Title: The measurement of SH-CCT curve and analysis on microstructure and performance of heat-affected zone of Q690 high-strength bridge steel
Authors: Xuming Wang; Aimin Zhao; Supeng Liu; Zhiyi Bao
Addresses: Collaborative Innovation Center of Steel Technology, University of Science and Technology Beijing, Beijing, 100083, China; China Railway Fifth Survey and Design Institute Group Co. Ltd., Beijing, 102600, China ' Collaborative Innovation Center of Steel Technology, University of Science and Technology Beijing, Beijing, 100083, China ' Collaborative Innovation Center of Steel Technology, University of Science and Technology Beijing, Beijing, 100083, China ' Collaborative Innovation Center of Steel Technology, University of Science and Technology Beijing, Beijing, 100083, China
Abstract: The heat-affected zone continuous cooling transition curve (SH-CCT) of the experimental steel is drawn by using the Gleeble-3500 thermal simulation testing machine. The influences of different cooling rates and peak temperatures on the microstructure and mechanical properties of HAZ were studied. The results show as the cooling rate increases, the experimental steel undergoes LB + GB and LM + LB + GB phase transformations successively, and the micro-hardness gradually increases. When the heat input is 20kJ/cm, the microstructure of inter-critical heat-affected zone (ICHAZ) is F + B, the microstructure of fine grain heat-affected zone (FGHAZ) and the coarse grain heat-affected zone (CGHAZ) is LM + LB + GB. As the peak temperature increases, the micro-hardness first increases and then decreases, the -40°C impact absorbing energy gradually decreases.
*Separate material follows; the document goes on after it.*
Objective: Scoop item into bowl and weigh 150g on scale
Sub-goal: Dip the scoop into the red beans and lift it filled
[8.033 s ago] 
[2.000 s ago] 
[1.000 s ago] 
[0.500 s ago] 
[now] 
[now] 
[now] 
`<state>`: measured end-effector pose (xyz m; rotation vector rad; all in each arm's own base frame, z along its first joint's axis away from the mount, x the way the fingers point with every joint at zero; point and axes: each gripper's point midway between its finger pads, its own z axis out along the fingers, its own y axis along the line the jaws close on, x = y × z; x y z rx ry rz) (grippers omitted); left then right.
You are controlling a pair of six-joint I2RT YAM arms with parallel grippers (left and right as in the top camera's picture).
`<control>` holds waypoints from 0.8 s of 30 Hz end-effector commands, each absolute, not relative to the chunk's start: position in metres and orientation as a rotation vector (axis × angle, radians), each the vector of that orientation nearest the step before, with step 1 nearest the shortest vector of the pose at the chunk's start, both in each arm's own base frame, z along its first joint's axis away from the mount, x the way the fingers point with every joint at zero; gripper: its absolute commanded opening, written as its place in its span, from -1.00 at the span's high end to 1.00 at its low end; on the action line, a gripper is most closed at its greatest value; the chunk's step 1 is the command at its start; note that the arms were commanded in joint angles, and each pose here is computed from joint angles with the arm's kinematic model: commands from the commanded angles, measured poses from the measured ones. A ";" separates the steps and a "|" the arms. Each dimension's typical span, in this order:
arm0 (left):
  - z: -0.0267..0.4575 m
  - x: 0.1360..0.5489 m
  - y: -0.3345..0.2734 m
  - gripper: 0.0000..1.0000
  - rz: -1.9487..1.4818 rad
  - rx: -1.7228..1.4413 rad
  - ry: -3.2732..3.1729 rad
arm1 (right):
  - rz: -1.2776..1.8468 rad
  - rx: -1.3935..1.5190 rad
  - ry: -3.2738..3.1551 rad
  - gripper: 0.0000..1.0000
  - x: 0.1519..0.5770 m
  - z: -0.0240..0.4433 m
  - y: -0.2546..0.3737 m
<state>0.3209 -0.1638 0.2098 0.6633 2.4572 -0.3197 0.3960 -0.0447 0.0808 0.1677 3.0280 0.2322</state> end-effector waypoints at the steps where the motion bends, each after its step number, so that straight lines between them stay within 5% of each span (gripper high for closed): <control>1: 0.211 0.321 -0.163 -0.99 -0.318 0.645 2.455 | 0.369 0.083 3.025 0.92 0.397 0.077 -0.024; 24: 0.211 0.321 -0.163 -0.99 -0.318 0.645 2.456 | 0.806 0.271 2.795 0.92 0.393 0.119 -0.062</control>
This conclusion can provide a reference for further study on the microstructure and mechanical properties of HAZ of Q690 bridge steel.
Keywords: Q690 bridge steel; SH-CCT curve; peak temperatures; microstructure; mechanical properties.
DOI: 10.1504/IJMMP.2021.121637
International Journal of Microstructure and Materials Properties, 2021 Vol.15 No.5/6, pp.356 - 369
Received: 31 May 2021
Accepted: 13 Oct 2021
Published online: 22 Mar 2022 *